Problem requirements:
Which of the lines in the listing that follows hold "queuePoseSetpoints"? Pull each one out.

--- START ---

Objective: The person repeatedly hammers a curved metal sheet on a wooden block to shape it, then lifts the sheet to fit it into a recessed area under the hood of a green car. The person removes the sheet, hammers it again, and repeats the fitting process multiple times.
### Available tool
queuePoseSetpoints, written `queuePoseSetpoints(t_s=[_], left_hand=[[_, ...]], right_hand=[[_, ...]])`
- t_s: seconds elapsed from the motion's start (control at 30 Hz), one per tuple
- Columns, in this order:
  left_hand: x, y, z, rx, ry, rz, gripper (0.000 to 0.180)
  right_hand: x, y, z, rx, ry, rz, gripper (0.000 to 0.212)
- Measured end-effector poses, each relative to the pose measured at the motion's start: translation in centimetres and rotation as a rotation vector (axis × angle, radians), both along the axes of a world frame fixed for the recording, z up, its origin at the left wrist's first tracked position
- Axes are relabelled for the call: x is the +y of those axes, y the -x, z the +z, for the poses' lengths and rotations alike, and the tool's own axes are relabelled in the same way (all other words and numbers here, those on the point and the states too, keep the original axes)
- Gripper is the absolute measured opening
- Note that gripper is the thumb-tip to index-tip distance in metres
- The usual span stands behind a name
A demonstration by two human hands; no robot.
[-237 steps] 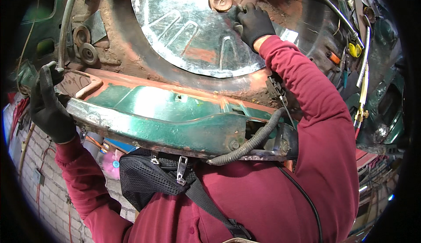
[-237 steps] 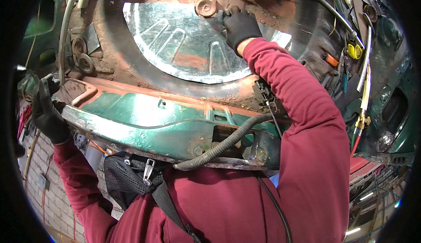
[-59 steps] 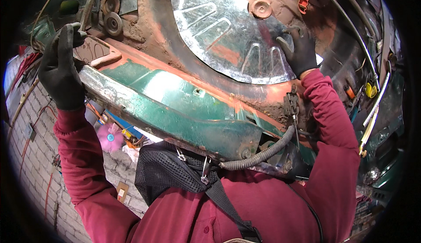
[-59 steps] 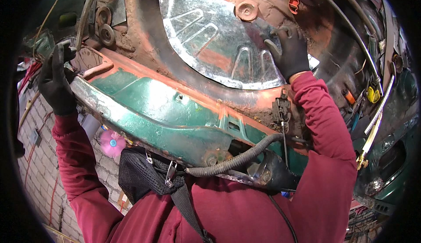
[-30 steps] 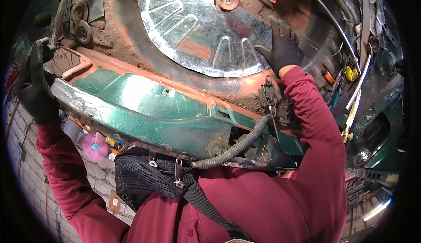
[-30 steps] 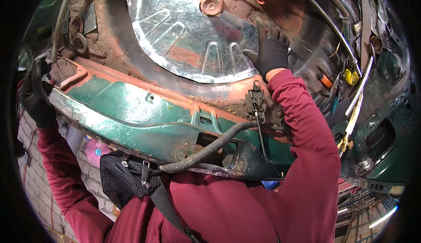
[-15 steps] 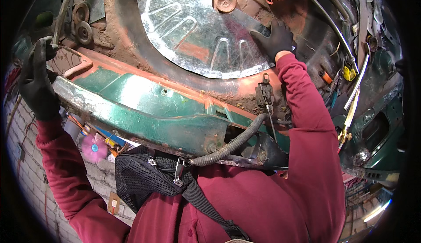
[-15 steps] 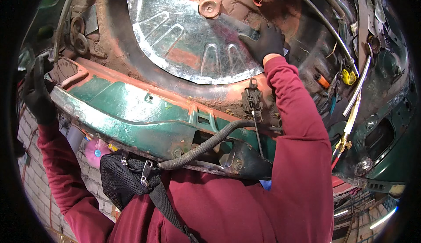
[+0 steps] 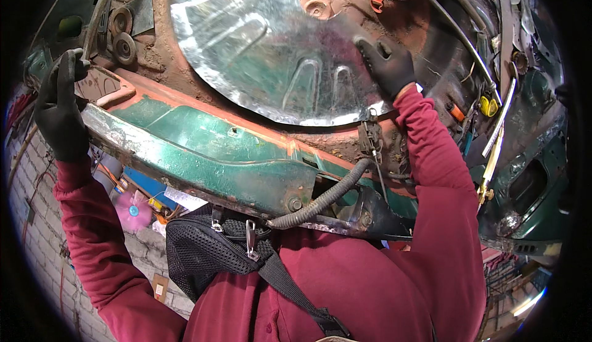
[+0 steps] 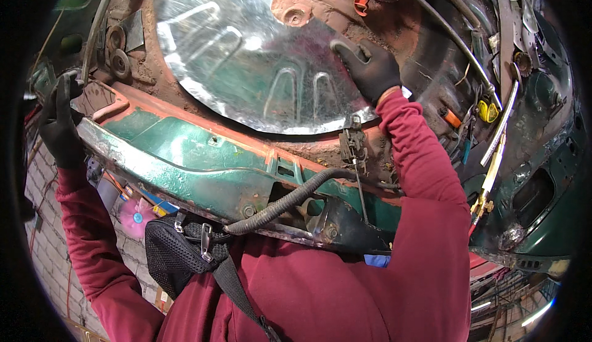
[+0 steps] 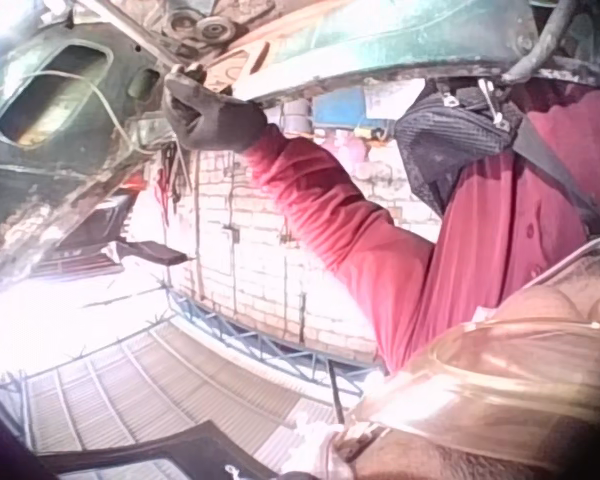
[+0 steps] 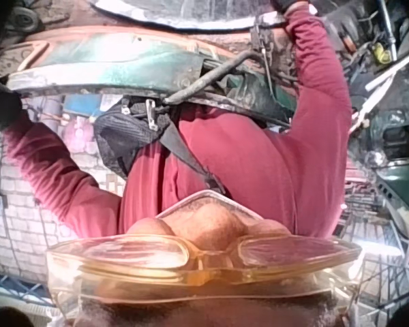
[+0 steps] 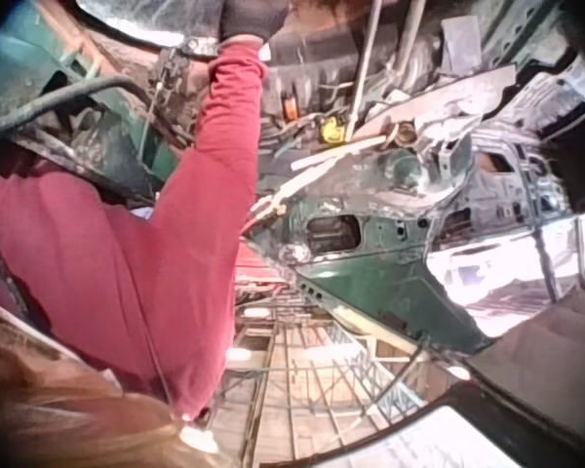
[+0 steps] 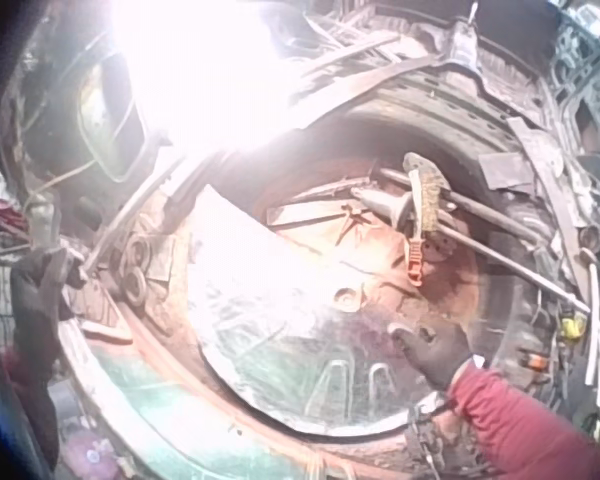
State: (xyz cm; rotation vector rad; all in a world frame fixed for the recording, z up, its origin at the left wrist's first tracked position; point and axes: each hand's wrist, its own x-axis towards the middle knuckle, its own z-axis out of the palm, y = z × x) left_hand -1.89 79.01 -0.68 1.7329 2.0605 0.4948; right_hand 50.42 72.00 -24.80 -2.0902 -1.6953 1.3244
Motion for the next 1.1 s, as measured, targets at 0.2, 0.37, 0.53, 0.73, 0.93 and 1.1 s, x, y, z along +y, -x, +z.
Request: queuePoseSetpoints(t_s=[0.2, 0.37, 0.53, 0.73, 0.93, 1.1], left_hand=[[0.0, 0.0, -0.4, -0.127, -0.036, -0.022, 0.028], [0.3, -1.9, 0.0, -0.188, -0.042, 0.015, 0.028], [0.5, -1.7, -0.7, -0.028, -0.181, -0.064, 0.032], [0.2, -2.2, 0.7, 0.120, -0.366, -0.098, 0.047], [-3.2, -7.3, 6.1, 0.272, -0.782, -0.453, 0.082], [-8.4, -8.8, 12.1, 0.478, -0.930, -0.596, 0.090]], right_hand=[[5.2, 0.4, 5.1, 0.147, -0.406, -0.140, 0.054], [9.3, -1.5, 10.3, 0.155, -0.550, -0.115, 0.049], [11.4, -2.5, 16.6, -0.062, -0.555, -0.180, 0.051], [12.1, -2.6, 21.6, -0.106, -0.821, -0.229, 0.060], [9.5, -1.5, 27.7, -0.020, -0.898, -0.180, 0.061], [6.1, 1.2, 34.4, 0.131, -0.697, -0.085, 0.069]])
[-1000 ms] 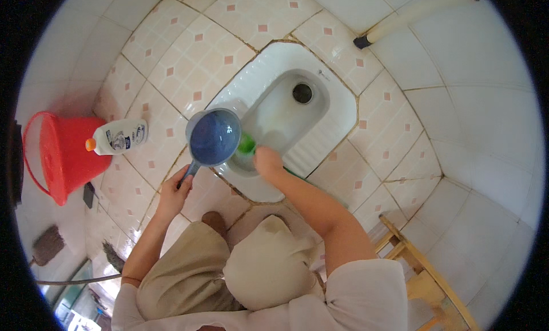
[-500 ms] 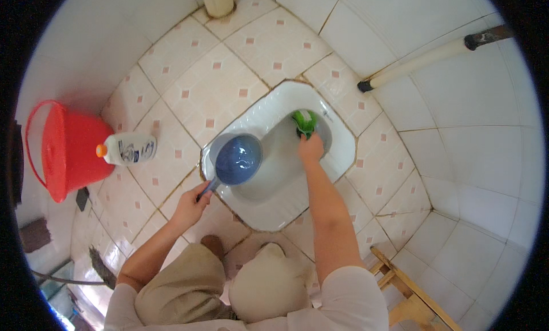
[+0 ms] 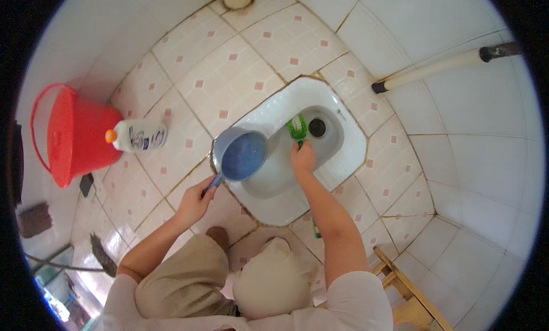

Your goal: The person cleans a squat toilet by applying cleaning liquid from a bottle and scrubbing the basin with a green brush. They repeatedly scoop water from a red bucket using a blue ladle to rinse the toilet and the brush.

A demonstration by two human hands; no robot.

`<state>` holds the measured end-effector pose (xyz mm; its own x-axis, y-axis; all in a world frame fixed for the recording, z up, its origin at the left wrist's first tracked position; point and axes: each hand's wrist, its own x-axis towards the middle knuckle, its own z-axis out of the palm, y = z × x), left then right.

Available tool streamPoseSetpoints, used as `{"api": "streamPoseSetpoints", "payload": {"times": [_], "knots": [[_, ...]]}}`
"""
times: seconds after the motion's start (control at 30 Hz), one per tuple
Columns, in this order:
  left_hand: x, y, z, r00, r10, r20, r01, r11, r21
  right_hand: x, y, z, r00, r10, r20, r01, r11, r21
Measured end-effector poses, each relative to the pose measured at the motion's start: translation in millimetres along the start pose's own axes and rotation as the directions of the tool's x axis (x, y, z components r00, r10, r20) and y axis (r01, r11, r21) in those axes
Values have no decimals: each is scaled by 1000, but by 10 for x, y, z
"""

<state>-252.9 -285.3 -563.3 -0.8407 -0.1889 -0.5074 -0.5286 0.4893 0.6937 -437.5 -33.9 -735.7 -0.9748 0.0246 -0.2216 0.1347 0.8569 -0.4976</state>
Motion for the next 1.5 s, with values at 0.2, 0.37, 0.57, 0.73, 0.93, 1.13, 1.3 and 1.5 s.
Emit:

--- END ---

Result for this task:
queuePoseSetpoints, written `queuePoseSetpoints(t_s=[_], left_hand=[[_, ...]], right_hand=[[_, ...]])`
Request: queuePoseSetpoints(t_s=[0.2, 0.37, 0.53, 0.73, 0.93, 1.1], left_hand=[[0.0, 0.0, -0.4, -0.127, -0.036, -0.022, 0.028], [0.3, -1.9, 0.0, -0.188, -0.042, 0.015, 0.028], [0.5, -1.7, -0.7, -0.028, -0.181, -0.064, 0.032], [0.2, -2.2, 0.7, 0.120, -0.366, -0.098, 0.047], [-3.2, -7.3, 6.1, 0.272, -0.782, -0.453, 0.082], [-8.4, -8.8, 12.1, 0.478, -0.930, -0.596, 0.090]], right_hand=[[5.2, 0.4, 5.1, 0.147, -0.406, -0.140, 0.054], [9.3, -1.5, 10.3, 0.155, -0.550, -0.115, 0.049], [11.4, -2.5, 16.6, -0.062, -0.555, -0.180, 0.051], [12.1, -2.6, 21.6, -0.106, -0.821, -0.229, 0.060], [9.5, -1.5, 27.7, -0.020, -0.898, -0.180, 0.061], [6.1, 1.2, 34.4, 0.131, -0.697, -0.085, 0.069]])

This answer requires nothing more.